Al₃Ti phase in the S700-10 sample mainly existed in the chain-like reinforcements. The area surrounding Al₃Ti phase was a [Ti]-rich region. AlB₂ phase also existed in molten Al, which could dissolve in Al to generate B atoms. When B atoms contacted with the Al₃Ti phase, Ti and B could react to form TiB₂. The concentrations of [Ti] and [B] were rather low due to the low temperature of molten Al; thereby, the TiB₂ particles synthesized in this period were not able to grow large, and more TiB₂ particles with a smaller size were formed. As a result, the percentage of TiB₂ particles with smaller size in the S700-30 sample was increased compared with the S700-10 sample, as shown in Figure 9(b).
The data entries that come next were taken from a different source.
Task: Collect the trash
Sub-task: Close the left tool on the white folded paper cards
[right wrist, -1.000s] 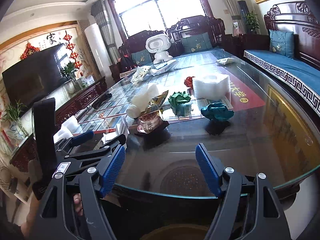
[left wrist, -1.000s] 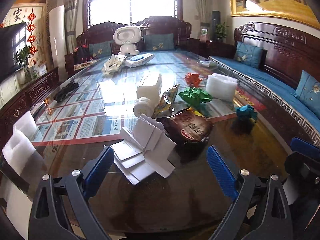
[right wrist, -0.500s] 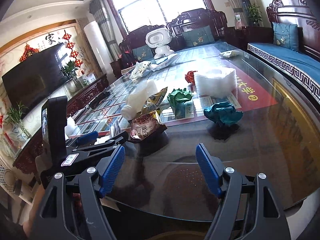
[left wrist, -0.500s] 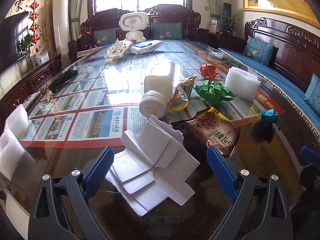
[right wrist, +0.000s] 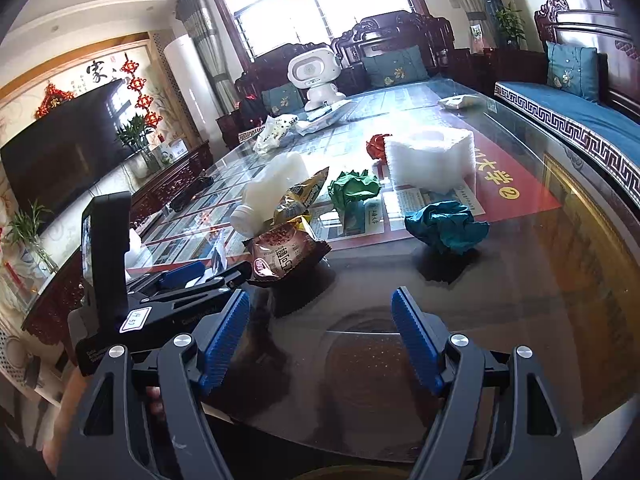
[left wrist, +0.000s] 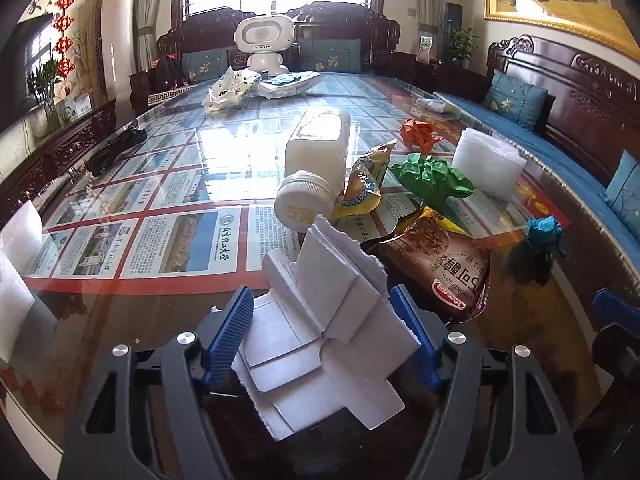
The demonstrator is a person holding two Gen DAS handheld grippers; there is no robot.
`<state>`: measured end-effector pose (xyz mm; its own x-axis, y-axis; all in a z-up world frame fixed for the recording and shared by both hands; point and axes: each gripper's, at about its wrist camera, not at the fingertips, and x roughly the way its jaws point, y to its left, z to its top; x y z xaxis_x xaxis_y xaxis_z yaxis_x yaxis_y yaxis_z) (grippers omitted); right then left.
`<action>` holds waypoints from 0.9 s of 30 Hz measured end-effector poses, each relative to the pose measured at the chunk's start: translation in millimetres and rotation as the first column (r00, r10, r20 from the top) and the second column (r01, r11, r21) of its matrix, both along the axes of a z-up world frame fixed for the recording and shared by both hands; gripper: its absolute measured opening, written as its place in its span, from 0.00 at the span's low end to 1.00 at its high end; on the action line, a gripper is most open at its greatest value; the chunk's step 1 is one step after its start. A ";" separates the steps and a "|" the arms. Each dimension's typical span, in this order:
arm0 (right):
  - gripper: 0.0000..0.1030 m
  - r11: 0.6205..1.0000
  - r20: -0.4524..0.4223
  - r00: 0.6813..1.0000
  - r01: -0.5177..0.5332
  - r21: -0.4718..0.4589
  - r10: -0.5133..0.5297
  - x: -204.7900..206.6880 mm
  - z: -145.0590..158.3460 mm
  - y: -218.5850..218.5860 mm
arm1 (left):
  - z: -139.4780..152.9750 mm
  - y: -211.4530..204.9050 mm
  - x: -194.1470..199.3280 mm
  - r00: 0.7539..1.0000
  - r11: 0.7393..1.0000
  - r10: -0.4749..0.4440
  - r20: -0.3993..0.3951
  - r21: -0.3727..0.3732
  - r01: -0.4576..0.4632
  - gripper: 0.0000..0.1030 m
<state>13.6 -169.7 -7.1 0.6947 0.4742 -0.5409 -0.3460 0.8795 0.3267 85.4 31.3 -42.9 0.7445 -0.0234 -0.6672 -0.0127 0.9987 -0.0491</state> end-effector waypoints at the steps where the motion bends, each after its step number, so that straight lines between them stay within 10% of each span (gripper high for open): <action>1: 0.69 1.000 0.000 1.000 -0.002 -0.003 0.002 0.1 -0.2 1.0 | 0.7 1.8 -0.1 1.000 1.000 -0.007 0.002 -0.013 0.007 0.59; 9: 0.69 1.000 0.000 1.000 -0.012 -0.021 0.012 -1.2 -0.8 10.7 | 4.0 13.4 -6.4 0.999 0.991 -0.046 0.025 -0.122 0.049 0.16; 27: 0.69 0.996 -0.031 0.999 -0.020 -0.085 0.017 32.2 -3.3 52.5 | 9.6 29.3 -13.6 0.997 0.979 -0.060 0.052 -0.193 0.069 0.11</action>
<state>45.8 -117.3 -10.5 0.6688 0.4381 -0.6006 -0.3537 0.8981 0.2613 71.7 60.6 -33.3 0.7667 -0.1981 -0.6107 0.0582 0.9688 -0.2411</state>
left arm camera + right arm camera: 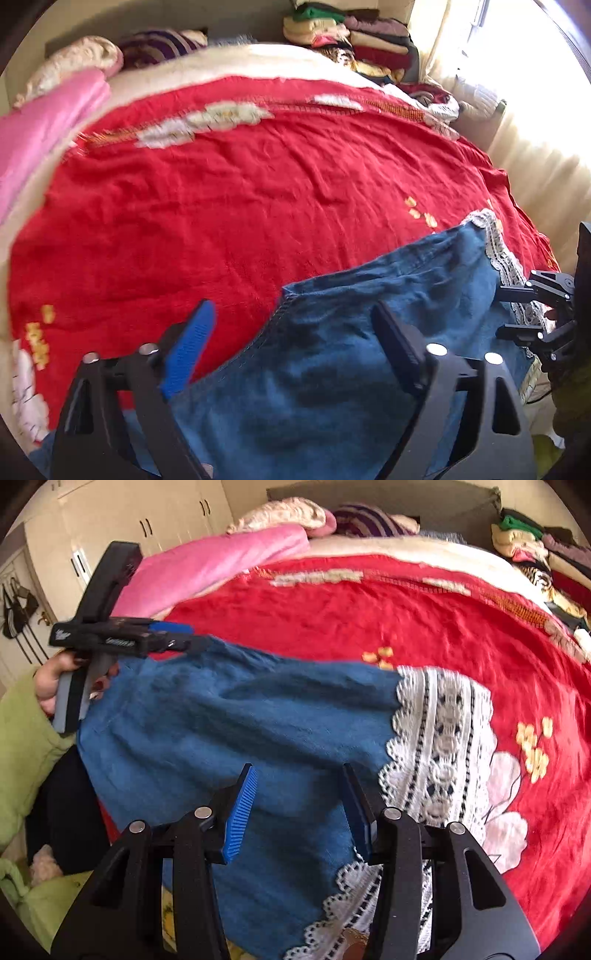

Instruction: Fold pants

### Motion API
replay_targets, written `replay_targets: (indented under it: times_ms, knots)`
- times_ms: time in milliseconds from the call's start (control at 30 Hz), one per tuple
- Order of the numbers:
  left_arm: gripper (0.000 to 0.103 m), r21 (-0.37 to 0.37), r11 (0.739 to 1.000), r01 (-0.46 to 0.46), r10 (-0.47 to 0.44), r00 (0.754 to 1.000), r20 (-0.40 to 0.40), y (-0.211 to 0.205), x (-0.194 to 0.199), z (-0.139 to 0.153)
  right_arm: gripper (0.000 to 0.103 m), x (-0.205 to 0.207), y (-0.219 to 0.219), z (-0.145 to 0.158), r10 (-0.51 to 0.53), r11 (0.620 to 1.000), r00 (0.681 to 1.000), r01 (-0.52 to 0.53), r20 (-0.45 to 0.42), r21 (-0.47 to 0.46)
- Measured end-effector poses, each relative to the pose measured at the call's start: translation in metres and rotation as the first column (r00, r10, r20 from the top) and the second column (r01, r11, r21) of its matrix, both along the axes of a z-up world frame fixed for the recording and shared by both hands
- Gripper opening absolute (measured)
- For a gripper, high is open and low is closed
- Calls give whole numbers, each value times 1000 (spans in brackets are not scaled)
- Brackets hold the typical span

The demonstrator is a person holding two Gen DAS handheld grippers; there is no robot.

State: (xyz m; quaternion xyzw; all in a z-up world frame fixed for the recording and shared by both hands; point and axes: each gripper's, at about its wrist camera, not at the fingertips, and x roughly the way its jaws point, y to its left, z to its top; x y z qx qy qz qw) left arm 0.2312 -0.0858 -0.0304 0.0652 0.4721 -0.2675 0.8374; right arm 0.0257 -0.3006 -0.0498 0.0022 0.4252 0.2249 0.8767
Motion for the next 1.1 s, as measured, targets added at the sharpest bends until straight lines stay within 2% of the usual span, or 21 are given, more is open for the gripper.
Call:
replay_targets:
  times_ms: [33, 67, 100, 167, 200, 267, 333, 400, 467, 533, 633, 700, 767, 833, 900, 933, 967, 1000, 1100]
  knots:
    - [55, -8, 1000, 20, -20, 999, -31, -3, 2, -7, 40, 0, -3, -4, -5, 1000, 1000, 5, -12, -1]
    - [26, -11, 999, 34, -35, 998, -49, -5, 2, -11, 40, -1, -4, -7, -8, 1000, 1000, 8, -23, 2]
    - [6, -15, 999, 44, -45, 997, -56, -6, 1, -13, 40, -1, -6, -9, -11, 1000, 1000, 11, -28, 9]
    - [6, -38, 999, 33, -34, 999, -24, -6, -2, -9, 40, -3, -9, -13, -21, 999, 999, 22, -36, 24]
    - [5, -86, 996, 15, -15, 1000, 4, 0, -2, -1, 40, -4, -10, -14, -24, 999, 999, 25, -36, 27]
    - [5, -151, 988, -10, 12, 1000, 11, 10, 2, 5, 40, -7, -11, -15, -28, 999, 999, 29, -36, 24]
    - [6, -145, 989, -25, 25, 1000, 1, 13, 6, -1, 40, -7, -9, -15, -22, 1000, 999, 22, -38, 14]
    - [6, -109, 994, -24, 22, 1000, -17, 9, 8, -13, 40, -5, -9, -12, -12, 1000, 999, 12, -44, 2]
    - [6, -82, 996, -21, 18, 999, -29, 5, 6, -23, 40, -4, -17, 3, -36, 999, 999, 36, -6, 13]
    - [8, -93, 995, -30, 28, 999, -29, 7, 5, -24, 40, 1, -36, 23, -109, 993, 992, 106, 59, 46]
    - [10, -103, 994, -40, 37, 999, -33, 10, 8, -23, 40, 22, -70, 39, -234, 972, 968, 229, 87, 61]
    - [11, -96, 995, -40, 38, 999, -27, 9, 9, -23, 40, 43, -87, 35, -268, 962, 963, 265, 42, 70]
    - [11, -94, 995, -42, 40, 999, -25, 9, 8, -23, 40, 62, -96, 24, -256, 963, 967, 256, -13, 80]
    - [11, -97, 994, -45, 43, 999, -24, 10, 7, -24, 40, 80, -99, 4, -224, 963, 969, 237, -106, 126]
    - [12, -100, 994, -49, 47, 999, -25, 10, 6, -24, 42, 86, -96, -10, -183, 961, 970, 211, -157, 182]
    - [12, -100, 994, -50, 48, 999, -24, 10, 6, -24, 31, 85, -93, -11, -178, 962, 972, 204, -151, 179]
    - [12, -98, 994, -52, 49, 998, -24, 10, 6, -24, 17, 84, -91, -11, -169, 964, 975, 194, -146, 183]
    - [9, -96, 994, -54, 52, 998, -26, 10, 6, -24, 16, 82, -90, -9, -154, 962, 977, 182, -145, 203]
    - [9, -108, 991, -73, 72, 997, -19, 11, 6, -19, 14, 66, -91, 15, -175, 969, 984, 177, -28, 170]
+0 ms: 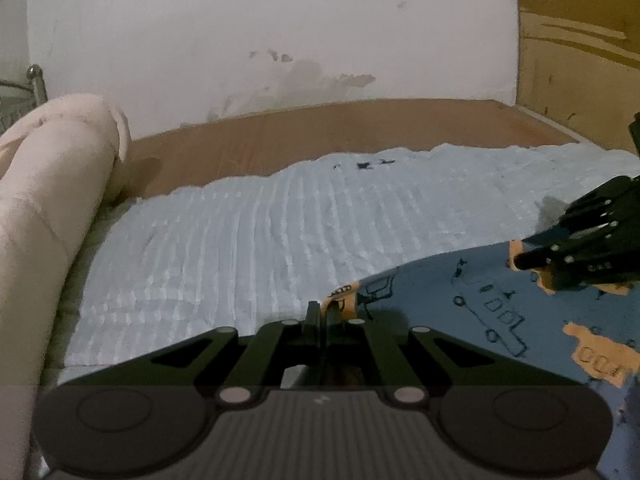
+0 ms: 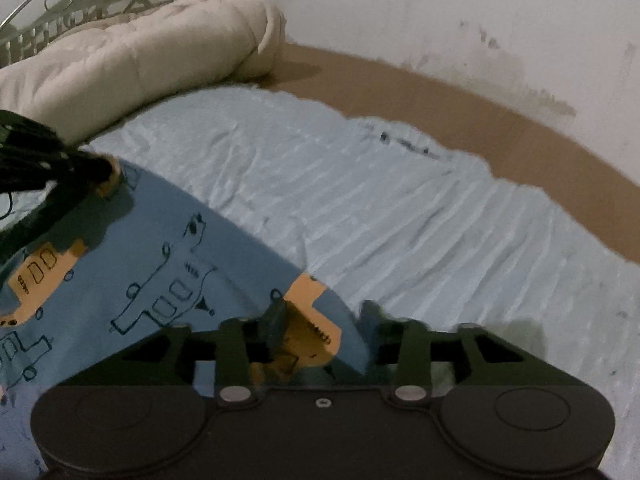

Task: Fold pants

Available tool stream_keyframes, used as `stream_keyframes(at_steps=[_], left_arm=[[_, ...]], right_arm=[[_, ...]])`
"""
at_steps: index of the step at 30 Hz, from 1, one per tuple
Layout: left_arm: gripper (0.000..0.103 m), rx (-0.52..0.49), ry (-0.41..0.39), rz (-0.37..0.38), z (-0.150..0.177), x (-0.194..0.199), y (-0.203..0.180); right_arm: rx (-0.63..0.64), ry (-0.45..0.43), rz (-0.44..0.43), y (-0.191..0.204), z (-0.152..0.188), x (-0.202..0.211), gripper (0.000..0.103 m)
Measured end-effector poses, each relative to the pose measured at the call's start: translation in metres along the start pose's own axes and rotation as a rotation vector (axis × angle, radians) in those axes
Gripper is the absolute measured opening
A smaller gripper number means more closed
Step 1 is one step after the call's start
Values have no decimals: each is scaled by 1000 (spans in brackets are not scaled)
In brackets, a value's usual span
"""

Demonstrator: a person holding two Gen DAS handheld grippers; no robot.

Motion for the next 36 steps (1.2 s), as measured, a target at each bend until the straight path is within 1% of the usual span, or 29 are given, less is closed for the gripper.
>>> stream_keyframes(at_steps=[1,2,3,5,10,13,16,18,21,25,28,32,36], left_arm=[[1,-7,-4,-1,0,6,-1],[1,-12,-9,-5,-1,10,-1],[1,-19,-14,-7,-1,17,-2],[1,-18,-28,-5,-2,30,-3],[1,-11,-77,4,1,75,-9],[0,-30,-121,16,10,110,-19],[0,-42,-173,38,23,142,-29],[0,-82,-210,38,36,162,-39],[0,-142,-236,23,57,183,-54],[0,-185,-270,19,83,206,-73],[0,-212,-279,25,105,218,-83],[0,-258,-258,23,139,218,-94],[0,-246,-242,22,161,212,-98]], right_arm=[[3,-1,2,2,1,1,11],[16,-21,19,5,1,7,6],[30,-44,27,9,0,14,3],[51,-84,48,16,-1,32,2],[106,-189,115,35,0,93,1],[147,-248,165,51,10,136,1],[178,-297,198,73,30,179,1],[192,-314,206,89,48,202,1],[203,-333,220,112,77,232,0],[193,-332,230,138,111,253,0],[225,-331,269,163,140,264,0],[231,-313,294,189,177,270,0],[243,-298,323,207,200,263,0]])
Point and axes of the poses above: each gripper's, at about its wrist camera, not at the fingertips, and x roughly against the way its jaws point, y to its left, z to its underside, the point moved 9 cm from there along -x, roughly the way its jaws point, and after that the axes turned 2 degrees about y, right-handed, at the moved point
As the reaction time was increased, the quantities of Al₃Ti and AlB₂ were both decreased, and more TiB₂ could be formed. A comparison about the chain-like reinforcements between the S700-10 sample and the S700-30 sample is given in Figure 12. It is clear that the size of long chain-like reinforcements became small due to the dissolution of Al₃Ti phase in the formation of TiB₂ particulates. In this research, because the temperature was rather low, a complete formation of TiB₂ was hard to achieve in a short holding time. In order to obtain more TiB₂ phase, a longer reaction time is needed. Chen et al.[2] reported that a completed reaction for synthesizing TiB₂ could not be achieved with a 60-minute holding time after salt addition at 1023 K (750 °C), and large areas of AlB₂ and Al₃Ti were observed along the grain boundary of the composites. One more thing should be mentioned is about the AlB₂ phase. In this research, the phases in the slags produced in the fabrications of the S700-10 and S700-30 samples were similar; on the other hand, as the content of TiB₂ was increased in the S700-30 sample, it is reasonable to think some AlB₂ should exist in the S700 samples. As reported by Wang et al.,[18] blocky AlB₂ could be formed in the Al-B master alloy at 1023 K (750 °C) with a 10-minute reaction time. Wang et al.[19] continued proving that the similar AlB₂ particles still existed in the Al-B master alloy at 1023 K (750 °C) with a 30-minute reaction time. Due to the rather small amount of AlB₂, it was hard to be detected by XRD in this research.

Fig. 12

Microstructures of the S700-10 sample (a) and S700-30 sample (b)

4 Conclusions

In this research, the influence of reaction temperature on the formation of TiB₂ via the salts-metal reaction regarding the yield and size distribution of TiB₂ particles was quantitatively analyzed firstly and the formation processes of TiB₂ at a higher temperature [1173 K (900 °C)] and a lower temperature [973 K (700 °C)] were both investigated as well. The following conclusions are drawn:

1. 1.

   Reaction temperature has an important influence on the synthesis of TiB₂ in molten Al via the salts-metal reaction. A high temperature [1173 K (900 °C)] is beneficial for the formation of TiB₂. A higher temperature can lead to a higher yield of TiB₂ particles with a larger size. In contrast, smaller-sized TiB₂ particles can be obtained at a lower temperature [973 K (700 °C)], but the formation of TiB₂ can be limited significantly, resulting in a rather low yield of TiB₂.

2. 2.

   At a higher reaction temperature [1173 K (900 °C)], the salts-metal reaction for synthesizing TiB₂ phase mainly follows the precipitation-growth process, in which the precipitation and growth of TiB₂ phase proceed quickly at the reaction interface between salts and liquid Al.

3. 3.

   At a lower temperature [973 K (700 °C)], the precipitation-growth process and dissolution reaction between AlB₂ and Al₃Ti both contribute to the formation of TiB₂. As the reaction time is prolonged, TiB₂ particles with a smaller size can be formed through the process of the dissolution reaction.